At this point, I am suspecting that maybe the motherboard would be my next stop on the troubleshooting chain. I decided to go to PC Parts Picker to look at what else would be compatible with the processor and RAM choices. I found the Gigabyte B765M DS3H AX would work, and it comes with some added benefits of having wireless (bluetooth) and a 2.5 Gbps NIC. I ordered up this motherboard and got to it the same night with completing the motherboard swap. Interestingly enough, it also includes a second M.2 interface that I was able to install both nVME drives that I have.

Instantly things just felt better in the OS. Fedora was able to be installed smoothly and without any hesitation. The system BIOS already had XMP disabled, which was a recommendation that I had seen in some other posts. And the hardware was all detected.

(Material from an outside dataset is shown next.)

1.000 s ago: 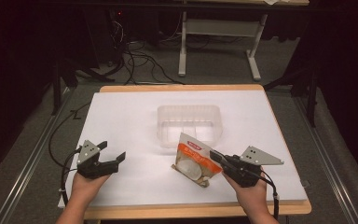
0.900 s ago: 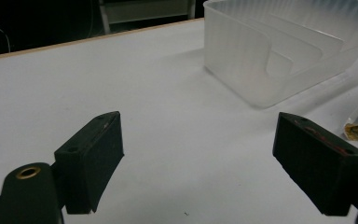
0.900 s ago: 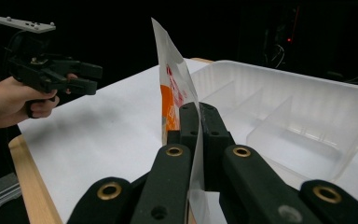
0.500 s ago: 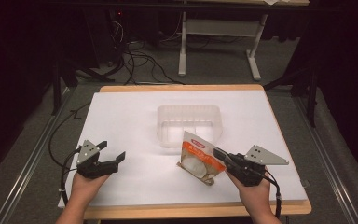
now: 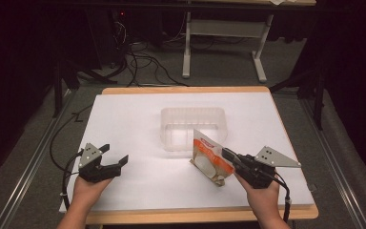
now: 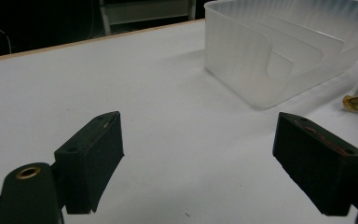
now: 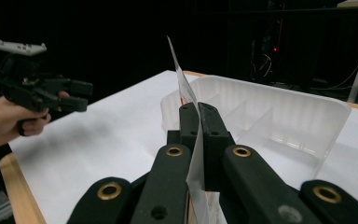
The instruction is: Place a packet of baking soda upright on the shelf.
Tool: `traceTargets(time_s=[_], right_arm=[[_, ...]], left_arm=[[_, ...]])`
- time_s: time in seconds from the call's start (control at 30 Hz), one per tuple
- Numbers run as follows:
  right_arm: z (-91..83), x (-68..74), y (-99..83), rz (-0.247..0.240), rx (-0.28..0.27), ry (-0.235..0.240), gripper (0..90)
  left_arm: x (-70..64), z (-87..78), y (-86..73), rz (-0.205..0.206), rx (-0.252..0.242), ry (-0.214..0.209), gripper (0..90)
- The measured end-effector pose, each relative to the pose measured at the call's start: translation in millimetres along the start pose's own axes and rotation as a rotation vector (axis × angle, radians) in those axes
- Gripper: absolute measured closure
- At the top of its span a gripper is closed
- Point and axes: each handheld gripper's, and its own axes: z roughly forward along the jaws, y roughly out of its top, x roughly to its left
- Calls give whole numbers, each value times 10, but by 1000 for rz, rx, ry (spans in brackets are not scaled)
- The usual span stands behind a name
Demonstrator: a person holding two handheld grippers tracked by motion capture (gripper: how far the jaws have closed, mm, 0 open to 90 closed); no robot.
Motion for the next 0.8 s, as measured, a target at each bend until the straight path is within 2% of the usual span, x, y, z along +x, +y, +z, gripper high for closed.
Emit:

Fedora ran through the night at this point. Once waking up to get started with the day it felt good to just have the Dev Workstation up and running.

Fedora Choice #

I’m going with Fedora at the moment for a couple of reasons. First, on top of being a solid, trusted OS, it is running the latest kernels and latest UI. I’m impressed with where Linux is at. Secondly, I just need to get better. In the world of Network Automation, as much as it is easy to just get moving with Ubuntu, I need to be able to work within the world of Fedora. So this will hopefully work out well.

Dual Boot #

One of the interesting things that I didn’t think about with the second drive, is that I have an easy method to set up a dual booting system. Every time my workstation reboots at this point I am presented with a choice of a previous PopOS install or the Fedora install. I am continuing to run Fedora, but it is nice to know that I have the option.

Summary #

So far it was an experience that I wasn’t looking to have, but I did get to experience desktop hardware troubleshooting. It’s interesting space that I hadn’t had the opportunity to do for a while. Just the timing of this could have been better. Well, time to return that old motherboard.